## Assigned task
Go through the records below and write each one out again unchanged.

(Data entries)
+++

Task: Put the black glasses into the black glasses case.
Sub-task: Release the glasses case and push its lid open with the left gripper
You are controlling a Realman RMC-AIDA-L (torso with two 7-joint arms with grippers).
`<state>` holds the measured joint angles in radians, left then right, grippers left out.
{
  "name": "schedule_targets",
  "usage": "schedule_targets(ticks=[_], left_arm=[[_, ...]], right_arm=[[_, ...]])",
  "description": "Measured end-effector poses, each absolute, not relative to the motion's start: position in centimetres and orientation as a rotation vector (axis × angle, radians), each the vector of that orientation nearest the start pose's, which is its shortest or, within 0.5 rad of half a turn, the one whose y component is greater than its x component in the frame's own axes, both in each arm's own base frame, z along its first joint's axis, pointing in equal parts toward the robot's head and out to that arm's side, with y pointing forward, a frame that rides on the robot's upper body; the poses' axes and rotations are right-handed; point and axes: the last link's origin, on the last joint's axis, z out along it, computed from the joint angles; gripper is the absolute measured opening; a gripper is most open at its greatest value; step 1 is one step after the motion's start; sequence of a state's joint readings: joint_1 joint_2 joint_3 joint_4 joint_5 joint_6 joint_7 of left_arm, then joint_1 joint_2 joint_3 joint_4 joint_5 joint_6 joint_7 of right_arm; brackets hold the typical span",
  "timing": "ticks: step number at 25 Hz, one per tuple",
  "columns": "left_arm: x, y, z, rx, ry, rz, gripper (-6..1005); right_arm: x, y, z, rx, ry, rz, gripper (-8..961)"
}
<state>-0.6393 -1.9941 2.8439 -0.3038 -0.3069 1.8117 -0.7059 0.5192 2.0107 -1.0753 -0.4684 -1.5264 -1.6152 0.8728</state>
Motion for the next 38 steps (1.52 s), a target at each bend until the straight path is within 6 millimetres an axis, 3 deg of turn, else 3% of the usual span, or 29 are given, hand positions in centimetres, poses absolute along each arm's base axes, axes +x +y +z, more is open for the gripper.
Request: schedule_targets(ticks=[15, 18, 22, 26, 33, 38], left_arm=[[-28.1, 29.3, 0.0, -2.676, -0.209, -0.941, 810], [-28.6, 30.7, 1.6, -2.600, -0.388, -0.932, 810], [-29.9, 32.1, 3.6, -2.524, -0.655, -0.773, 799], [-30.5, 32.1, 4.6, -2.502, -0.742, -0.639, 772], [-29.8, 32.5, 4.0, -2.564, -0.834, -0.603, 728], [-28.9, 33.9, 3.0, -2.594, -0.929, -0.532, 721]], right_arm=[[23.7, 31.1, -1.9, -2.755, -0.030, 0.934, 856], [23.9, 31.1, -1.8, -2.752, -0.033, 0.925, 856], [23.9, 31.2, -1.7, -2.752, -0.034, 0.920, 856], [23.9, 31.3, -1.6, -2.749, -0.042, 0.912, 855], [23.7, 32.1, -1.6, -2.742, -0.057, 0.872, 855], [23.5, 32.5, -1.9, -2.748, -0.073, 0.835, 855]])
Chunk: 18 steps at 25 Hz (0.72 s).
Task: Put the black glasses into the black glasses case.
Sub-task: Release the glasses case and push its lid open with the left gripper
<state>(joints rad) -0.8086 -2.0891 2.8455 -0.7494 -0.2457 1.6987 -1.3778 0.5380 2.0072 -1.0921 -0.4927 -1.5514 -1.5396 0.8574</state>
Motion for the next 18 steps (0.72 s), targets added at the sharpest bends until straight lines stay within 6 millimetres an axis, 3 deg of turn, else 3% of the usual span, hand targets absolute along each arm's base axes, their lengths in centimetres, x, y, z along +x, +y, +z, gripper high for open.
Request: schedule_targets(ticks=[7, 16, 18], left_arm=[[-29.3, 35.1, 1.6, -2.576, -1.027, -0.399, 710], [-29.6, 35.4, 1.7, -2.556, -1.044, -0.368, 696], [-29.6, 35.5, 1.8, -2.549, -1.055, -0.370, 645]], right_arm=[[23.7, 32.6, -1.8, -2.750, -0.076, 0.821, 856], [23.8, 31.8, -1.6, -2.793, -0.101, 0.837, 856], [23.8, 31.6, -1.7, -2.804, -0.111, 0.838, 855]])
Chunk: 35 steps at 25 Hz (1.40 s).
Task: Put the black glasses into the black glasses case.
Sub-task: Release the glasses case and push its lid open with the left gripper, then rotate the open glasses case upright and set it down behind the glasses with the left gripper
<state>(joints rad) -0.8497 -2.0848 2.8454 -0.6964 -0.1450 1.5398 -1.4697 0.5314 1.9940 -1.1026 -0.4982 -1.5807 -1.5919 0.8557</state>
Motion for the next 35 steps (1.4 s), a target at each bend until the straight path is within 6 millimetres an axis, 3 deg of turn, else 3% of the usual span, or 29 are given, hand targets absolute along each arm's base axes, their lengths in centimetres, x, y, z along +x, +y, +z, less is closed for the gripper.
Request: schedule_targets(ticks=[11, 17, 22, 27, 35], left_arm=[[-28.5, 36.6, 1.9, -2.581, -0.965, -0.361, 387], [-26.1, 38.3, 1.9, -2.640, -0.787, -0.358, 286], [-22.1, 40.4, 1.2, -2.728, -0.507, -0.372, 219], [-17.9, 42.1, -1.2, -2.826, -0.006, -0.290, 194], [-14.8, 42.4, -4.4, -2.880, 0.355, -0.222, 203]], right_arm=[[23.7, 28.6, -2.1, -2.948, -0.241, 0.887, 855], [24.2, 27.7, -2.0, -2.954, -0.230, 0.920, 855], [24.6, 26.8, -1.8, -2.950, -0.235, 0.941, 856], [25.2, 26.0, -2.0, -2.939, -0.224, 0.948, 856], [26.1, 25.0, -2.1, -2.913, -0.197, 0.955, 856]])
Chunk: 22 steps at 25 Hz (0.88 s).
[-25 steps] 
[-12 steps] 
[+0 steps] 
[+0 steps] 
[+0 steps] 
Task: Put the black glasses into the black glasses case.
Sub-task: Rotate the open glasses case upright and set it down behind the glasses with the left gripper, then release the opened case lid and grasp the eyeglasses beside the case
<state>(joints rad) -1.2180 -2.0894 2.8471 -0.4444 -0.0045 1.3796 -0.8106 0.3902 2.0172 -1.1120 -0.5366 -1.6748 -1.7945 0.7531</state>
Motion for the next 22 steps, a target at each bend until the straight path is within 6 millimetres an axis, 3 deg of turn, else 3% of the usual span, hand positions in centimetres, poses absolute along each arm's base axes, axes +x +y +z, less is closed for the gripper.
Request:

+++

## Written solution
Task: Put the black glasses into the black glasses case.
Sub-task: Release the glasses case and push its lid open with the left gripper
You are controlling a Realman RMC-AIDA-L (torso with two 7-joint arms with grippers).
`<state>` holds the measured joint angles in radians, left then right, grippers left out.
{
  "name": "schedule_targets",
  "usage": "schedule_targets(ticks=[_], left_arm=[[_, ...]], right_arm=[[_, ...]])",
  "description": "Measured end-effector poses, each absolute, not relative to the motion's start: position in centimetres and orientation as a rotation vector (axis × angle, radians), each the vector of that orientation nearest the start pose's, which is its shortest or, within 0.5 rad of half a turn, the one whose y component is greater than its x component in the frame's own axes, both in each arm's own base frame, z along its first joint's axis, pointing in equal parts toward the robot's head and out to that arm's side, with y pointing forward, a frame that rides on the robot's upper body; the poses' axes and rotations are right-handed; point and axes: the last link's origin, on the last joint's axis, z out along it, computed from the joint angles; gripper is the absolute measured opening; a gripper is most open at its greatest value; step 1 is one step after the motion's start; sequence of a state's joint readings: joint_1 joint_2 joint_3 joint_4 joint_5 joint_6 joint_7 of left_arm, then joint_1 joint_2 joint_3 joint_4 joint_5 joint_6 joint_7 of right_arm; brackets hold the typical span",
  "timing": "ticks: step number at 25 Hz, one per tuple",
  "columns": "left_arm: x, y, z, rx, ry, rz, gripper (-6..1005); right_arm: x, y, z, rx, ry, rz, gripper (-8..961)"
}
<state>-0.6393 -1.9941 2.8439 -0.3038 -0.3069 1.8117 -0.7059 0.5192 2.0107 -1.0753 -0.4684 -1.5264 -1.6152 0.8728</state>
Motion for the next 38 steps (1.52 s), a target at each bend until the straight path is within 6 millimetres an axis, 3 deg of turn, else 3% of the usual span, or 29 are given, hand positions in centimetres, poses absolute along each arm's base axes, axes +x +y +z, more is open for the gripper.
Request: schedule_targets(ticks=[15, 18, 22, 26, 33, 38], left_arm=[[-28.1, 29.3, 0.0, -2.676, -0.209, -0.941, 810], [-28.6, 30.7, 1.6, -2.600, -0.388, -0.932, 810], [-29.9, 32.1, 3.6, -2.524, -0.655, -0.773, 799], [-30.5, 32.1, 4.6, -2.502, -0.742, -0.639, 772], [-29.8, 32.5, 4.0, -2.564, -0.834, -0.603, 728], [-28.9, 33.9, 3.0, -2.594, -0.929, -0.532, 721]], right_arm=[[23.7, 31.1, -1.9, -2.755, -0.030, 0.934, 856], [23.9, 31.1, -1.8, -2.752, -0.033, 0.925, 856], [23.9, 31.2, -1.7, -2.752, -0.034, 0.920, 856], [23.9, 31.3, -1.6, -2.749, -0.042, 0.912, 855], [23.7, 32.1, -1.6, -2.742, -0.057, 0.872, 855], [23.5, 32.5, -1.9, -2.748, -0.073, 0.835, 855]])
Chunk: 18 steps at 25 Hz (0.72 s).
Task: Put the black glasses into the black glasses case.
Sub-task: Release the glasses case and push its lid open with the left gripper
<state>(joints rad) -0.8086 -2.0891 2.8455 -0.7494 -0.2457 1.6987 -1.3778 0.5380 2.0072 -1.0921 -0.4927 -1.5514 -1.5396 0.8574</state>
Motion for the next 18 steps (0.72 s), targets added at the sharpest bends until straight lines stay within 6 millimetres an axis, 3 deg of turn, else 3% of the usual span, hand targets absolute along each arm's base axes, their lengths in centimetres, x, y, z along +x, +y, +z, gripper high for open.
Request: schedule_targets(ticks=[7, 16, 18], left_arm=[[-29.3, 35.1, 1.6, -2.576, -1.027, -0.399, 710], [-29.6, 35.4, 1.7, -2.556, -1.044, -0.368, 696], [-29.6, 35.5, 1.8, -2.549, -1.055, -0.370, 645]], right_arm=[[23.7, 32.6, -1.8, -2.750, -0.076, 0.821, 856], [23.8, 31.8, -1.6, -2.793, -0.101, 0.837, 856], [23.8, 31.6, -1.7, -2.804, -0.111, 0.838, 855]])
Chunk: 35 steps at 25 Hz (1.40 s).
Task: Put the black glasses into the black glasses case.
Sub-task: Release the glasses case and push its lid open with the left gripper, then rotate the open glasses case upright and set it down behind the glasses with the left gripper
<state>(joints rad) -0.8497 -2.0848 2.8454 -0.6964 -0.1450 1.5398 -1.4697 0.5314 1.9940 -1.1026 -0.4982 -1.5807 -1.5919 0.8557</state>
Motion for the next 35 steps (1.4 s), a target at each bend until the straight path is within 6 millimetres an axis, 3 deg of turn, else 3% of the usual span, or 29 are given, hand targets absolute along each arm's base axes, their lengths in centimetres, x, y, z along +x, +y, +z, less is closed for the gripper.
Request: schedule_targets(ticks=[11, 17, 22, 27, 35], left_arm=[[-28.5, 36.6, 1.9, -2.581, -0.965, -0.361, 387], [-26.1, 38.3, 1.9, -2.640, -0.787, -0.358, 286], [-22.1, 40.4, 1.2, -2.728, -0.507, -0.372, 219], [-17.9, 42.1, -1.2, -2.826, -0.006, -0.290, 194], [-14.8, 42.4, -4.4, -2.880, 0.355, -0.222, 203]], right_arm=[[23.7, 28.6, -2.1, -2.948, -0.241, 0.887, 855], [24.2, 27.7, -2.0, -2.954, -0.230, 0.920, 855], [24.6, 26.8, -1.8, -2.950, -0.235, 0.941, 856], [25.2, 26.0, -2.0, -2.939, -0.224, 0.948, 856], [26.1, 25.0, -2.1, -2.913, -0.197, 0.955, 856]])
Chunk: 22 steps at 25 Hz (0.88 s).
[-25 steps] 
[-12 steps] 
[+0 steps] 
[+0 steps] 
[+0 steps] 
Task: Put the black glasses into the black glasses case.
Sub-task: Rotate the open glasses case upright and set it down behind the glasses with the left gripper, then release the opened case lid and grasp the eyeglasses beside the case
<state>(joints rad) -1.2180 -2.0894 2.8471 -0.4444 -0.0045 1.3796 -0.8106 0.3902 2.0172 -1.1120 -0.5366 -1.6748 -1.7945 0.7531</state>
Motion for the next 22 steps, a target at each bend until the straight path is within 6 millimetres an axis, 3 deg of turn, else 3% of the usual span, hand positions in centimetres, poses absolute along each arm's base axes, axes +x +y +z, less is closed for the gripper.
Request:

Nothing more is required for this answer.